刀身が七寸程の短刀に柄と鞘を木で製作する事にした。
ポーチから倒木を取り出し、据え置いた斧で鞘や柄の型に木を切り出す。
それをノミで刀を納める溝を浚っていく。
「どやどや、会兄かっこええやろ、刀、刀。
上手いこと出来て嬉しいやろ、嬉しいやろ。
しっかし、初めてやのにホンマ上手い事作りよるわ」
「いえ、感謝するのは不本意ですが、今回ばかりは感謝していますよ、茜夏」
「ええんや、ええんやで、もっと褒めてくれて。
そんでもってな、もっと、もっと鍛冶師の道にはまれ、はまれ」
しかし、これから先関わりがあろうとも二度と感謝を述べる事はない。
「いえ、鍛冶は当分しないですね。
イベントが始まりますから」
「え、会兄?
生産職やのに参加するん?
生産職魂だけやったら戦闘でけへんねんで、パトスだけではまかり通れへんねんで」
驚愕の顔を浮かべる。
それは自身が戦闘できない事からくるものだろうか。
「茜夏、私は別に生産職ではないですよ。
どちらが専門と言う訳でもないのですが。
そもそも、イベント内容が公開されていないので、何とも言えないでしょうに」
「せやな、せやな。
やったら私も参加するわ。
せや、私と組んで参加しよや、会兄」
「御遠慮します」
◆◇◆◇◆
社が鍛冶を終え、ゲーム内で生産活動を行い過ごし、日曜日朝に一度ログアウトし現実に戻った。

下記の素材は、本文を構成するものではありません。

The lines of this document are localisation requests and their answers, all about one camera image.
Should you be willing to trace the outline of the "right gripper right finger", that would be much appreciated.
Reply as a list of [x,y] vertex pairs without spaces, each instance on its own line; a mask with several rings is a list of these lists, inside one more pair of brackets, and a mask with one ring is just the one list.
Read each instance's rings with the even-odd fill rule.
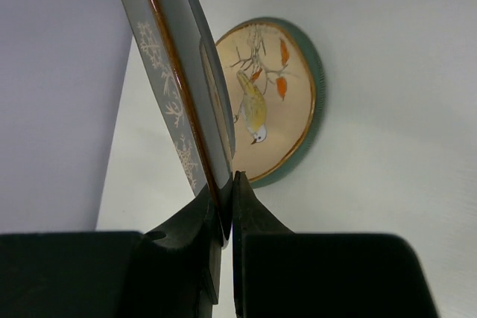
[[296,233],[233,182],[238,317],[437,317],[411,245],[383,233]]

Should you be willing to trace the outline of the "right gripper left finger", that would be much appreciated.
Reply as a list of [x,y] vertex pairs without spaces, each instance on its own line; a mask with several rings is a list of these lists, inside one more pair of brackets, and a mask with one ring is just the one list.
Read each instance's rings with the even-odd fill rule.
[[147,232],[1,237],[3,317],[210,317],[222,234],[203,190]]

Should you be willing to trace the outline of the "teal blue plate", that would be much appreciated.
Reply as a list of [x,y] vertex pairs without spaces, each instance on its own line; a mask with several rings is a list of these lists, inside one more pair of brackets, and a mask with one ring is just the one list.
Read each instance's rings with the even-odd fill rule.
[[312,88],[312,110],[308,118],[307,128],[302,136],[275,168],[260,177],[254,177],[249,180],[252,188],[262,188],[289,175],[303,161],[315,143],[326,114],[326,72],[315,44],[294,23],[269,16],[252,18],[245,23],[247,25],[267,24],[277,27],[292,43],[296,44],[303,55],[303,61],[306,63],[306,68],[309,71],[310,87]]

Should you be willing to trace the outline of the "beige floral plate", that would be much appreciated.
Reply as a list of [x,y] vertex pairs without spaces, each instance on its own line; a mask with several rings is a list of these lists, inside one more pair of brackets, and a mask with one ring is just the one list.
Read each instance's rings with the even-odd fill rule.
[[216,48],[233,111],[233,169],[250,180],[275,168],[306,130],[309,71],[296,44],[267,24],[242,22]]

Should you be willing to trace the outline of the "grey patterned plate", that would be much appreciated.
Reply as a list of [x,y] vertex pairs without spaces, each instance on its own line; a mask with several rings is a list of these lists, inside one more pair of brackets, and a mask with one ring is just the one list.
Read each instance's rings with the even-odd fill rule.
[[155,101],[194,194],[215,204],[231,235],[233,111],[200,0],[121,0]]

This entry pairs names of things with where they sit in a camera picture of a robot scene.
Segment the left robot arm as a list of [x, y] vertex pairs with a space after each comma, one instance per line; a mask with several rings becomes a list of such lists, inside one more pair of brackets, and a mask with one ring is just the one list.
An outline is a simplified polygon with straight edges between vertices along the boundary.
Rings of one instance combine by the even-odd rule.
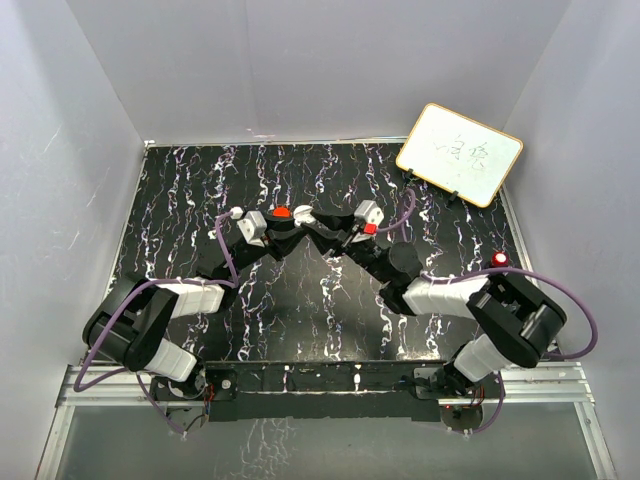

かなり久しぶりに現実に戻った気がする社は台所に立った。
朝食を用意する。
ダイニングに朝食を運び並べてゆく。
そこにはイベント開催を待ち切れない様子の結がそわそわして居た。
そこには珍しく貫徹でもした様な葉紅が居た。
「朝食が出来ましたよ、御二方」
元気な妹は意気揚々と社から朝食を受け取る。
瀕死の叔母はテーブルに突っ伏していた。
「それでは食べましょうか」
社は対照的な2人を促す。
「兄さん、兄さんイベントです。
イベントですよ、参加なさるのですか?」
「えぇ、参加しますよ」
「で、でしたら、私達と参加して下さいませんか」
「申し出は嬉しいですが、先約があります」
「そう、ですか。
でしたら、仕方ないですね」
淡々と受け答えしていかれる社の言葉に、結は目に見えて意気消沈してゆく。
「あぁ、会くんのせいで結ちゃん元気なくなちゃった」
先ほどまで瀕死していた葉紅は生き返っていた。
「それは脇において、兄さんはどのようなイベントだと思いますか?
意地悪な運営さんは殆ど情報を零してくれませんでしたから。
予想を聞かして頂けませんか、兄さん」
「予想ですか、余り憶測で確実でない事を語るのは好きではありませんが、簡素に私の予測を伝えるのであれば、戦闘は少ないですね。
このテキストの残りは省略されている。